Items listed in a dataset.
- - - - - - -

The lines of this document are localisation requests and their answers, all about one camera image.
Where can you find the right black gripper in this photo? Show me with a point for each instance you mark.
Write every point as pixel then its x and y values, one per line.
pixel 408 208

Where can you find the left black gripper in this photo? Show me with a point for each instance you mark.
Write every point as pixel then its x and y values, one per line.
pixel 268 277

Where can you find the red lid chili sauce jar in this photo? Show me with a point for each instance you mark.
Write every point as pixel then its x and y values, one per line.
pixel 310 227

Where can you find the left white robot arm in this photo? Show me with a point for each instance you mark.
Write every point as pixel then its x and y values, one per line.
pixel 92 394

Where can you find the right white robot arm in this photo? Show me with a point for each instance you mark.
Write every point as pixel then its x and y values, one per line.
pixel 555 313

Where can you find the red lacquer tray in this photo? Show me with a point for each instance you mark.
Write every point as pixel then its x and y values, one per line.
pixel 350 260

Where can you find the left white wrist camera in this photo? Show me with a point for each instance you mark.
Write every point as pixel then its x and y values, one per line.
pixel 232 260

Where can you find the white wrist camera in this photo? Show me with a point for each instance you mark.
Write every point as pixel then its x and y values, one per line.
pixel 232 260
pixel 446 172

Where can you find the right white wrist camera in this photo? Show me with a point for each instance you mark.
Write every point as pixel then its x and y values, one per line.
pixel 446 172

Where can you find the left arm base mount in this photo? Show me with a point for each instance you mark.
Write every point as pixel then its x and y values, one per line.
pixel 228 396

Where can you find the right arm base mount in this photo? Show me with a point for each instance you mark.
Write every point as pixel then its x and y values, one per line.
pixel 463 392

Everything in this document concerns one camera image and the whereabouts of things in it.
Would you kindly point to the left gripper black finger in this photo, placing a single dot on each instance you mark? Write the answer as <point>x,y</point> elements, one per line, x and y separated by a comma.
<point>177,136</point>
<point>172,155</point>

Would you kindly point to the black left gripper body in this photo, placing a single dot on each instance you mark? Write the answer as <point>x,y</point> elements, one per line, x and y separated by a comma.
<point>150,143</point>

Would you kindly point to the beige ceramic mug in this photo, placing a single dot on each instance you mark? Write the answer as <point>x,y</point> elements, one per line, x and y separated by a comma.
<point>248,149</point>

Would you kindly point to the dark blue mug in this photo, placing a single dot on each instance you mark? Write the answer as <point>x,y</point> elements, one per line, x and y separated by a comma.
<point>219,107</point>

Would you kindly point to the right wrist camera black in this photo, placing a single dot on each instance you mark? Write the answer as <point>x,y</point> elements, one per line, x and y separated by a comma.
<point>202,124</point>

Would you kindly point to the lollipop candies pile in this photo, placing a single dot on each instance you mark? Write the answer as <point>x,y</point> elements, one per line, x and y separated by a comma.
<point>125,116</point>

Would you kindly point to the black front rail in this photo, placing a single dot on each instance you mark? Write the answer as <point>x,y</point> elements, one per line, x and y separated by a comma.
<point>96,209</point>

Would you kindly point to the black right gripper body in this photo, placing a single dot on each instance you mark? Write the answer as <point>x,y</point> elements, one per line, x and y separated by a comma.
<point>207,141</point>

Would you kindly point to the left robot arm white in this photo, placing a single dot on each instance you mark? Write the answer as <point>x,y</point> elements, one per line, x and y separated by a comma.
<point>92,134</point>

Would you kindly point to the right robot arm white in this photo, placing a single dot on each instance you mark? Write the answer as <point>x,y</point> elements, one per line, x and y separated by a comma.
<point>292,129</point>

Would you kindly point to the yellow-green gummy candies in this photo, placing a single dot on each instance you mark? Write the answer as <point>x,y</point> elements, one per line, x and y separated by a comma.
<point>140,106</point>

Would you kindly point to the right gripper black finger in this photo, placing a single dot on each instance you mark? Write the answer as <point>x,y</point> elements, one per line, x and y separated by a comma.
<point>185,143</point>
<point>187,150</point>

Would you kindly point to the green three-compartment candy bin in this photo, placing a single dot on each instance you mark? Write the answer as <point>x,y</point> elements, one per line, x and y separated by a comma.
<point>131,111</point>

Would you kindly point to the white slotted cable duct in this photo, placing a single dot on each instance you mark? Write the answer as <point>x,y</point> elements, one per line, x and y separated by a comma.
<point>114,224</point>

- - - - - - -

What to work on. From the entries above, copy out every line where the string "Show" appears.

Answer space.
Where can you find the right black gripper in this photo? Show me with a point for each instance you mark.
Where can you find the left black gripper in this photo? Show me with a point for each instance you mark.
Where can you find the red lid chili sauce jar in this photo? Show me with a point for each instance you mark.
Where can you find the left white robot arm in this photo? Show me with a point for each instance you mark.
Where can you find the right white robot arm in this photo? Show me with a point for each instance you mark.
Where can you find the red lacquer tray in this photo? Show me with a point for each instance you mark.
Where can you find the left white wrist camera in this photo? Show me with a point for each instance you mark.
Where can you find the white wrist camera in this photo? Show me with a point for each instance you mark.
Where can you find the right white wrist camera in this photo? Show me with a point for each instance you mark.
Where can you find the left arm base mount in this photo? Show me with a point for each instance you mark.
Where can you find the right arm base mount in this photo? Show me with a point for each instance you mark.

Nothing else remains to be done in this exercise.